There is no open information about the current organizational structure of the SCNS due to the atmosphere of secrecy shrouding the organization. However, the SCNS has most likely retained a structure similar to the Soviet Union's Committee for State Security. The SCNS has separate departments (Russian: управление) responsible for foreign espionage, counter-intelligence, political surveillance in the armed forces, counter-terrorism and counter-extremism, border control, economic security, protection of the top political officials, censorship and surveillance, economic security, personnel, and investigation.

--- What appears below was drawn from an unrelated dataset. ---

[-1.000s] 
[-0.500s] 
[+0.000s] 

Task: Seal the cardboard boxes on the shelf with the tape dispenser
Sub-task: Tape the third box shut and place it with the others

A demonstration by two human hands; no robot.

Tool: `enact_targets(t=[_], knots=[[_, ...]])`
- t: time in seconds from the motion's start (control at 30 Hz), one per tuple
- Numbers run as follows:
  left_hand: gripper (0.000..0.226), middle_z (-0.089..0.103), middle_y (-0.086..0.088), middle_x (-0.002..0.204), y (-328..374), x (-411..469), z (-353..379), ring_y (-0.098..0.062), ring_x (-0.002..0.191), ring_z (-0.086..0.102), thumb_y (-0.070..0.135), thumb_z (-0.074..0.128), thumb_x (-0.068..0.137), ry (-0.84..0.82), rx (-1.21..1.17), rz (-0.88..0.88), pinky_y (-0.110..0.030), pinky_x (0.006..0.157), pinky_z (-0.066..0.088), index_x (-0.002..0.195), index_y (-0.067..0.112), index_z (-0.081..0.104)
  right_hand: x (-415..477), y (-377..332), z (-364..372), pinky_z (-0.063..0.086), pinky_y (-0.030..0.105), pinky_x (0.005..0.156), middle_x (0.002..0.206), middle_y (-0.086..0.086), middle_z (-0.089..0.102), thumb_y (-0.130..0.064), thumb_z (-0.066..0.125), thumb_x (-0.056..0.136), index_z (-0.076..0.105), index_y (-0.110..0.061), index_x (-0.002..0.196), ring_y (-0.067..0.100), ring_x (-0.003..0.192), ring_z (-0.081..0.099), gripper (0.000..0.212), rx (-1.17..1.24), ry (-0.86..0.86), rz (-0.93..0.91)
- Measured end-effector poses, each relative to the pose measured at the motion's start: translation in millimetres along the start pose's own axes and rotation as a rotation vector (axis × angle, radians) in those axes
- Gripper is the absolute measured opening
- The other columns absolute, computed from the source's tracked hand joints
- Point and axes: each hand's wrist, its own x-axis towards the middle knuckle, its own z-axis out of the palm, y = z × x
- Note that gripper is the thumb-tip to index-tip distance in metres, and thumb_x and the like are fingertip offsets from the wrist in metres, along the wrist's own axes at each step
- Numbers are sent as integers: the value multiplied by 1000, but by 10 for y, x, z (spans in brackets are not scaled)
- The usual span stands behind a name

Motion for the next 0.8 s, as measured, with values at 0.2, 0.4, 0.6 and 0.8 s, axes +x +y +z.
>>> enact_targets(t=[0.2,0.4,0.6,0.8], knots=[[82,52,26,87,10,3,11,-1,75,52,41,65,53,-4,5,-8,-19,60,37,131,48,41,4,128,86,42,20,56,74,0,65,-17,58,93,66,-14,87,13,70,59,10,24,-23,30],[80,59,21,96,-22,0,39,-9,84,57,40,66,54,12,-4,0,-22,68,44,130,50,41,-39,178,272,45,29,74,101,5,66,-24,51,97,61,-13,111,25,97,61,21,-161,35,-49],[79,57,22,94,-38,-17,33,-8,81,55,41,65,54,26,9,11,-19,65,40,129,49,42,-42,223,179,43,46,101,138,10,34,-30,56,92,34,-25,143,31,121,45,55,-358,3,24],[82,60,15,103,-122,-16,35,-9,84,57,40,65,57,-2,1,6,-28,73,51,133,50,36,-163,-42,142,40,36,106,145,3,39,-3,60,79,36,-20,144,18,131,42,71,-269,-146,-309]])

=== Bodies under its jurisdiction ===
The committee operates the Higher School of the State Committee for National Security in Dushanbe which trains officers for the agency. It has command over the Tajik Alpha Group unit.

==List of chairmen==
===Chairmen of the KGB of the Tajik SSR===
- Dmitry Kochetov (1 April 1954 – 2 April 1957)
- Semyon Tsvigun (2 April 1957 – 22 October 1963)
- Mikhail Milyutin (22 October 1963 – 7 May 1968)
- Sergey Sazonov (7 May 1968 – 26 November 1970)
- Vasily Shevchenko (26 November 1970 – 15 October 1975)
- Yevgeny Perventsev (15 October 1975 – 17 January 1985)
- Vladimir Petkel (17 January 1985 – 1 July 1991)
- Anatoly Stroykin (1 July 1991 – 28 December 1991)

===Ministers of National Security/Chairmen of the SCNS===

- Saidamir Zukhurov (1992–1995, 1996–1999)
- Saidanvar Kamolov (1995–1996)
- Khayriddin Abdurakhimov (March 1999 – September 2010)
- Saimumin Yatimov (since 2 September 2010)

== Criticism ==
The SCNS is often accused of human rights violations and disregard for the due process of law. Susan Corke, director of Eurasia Programs at Freedom House, has described the SCNS as "a notoriously corrupt and repressive institution, allegedly involved in drug smuggling and openly engaged in repression of legitimate political dissent". The organization is frequently accused of using torture, deaths in custody, and occasional extrajudicial killings.

Overall, Tajikistan's law enforcement agencies, and the SCNS in particular, are notorious for ignoring the due process of law, using violence as an interrogation technique, extrajudicial killings, searches without warrants, disappearances, the planting of incriminating evidence, and arresting individuals for conduct that was not illegal.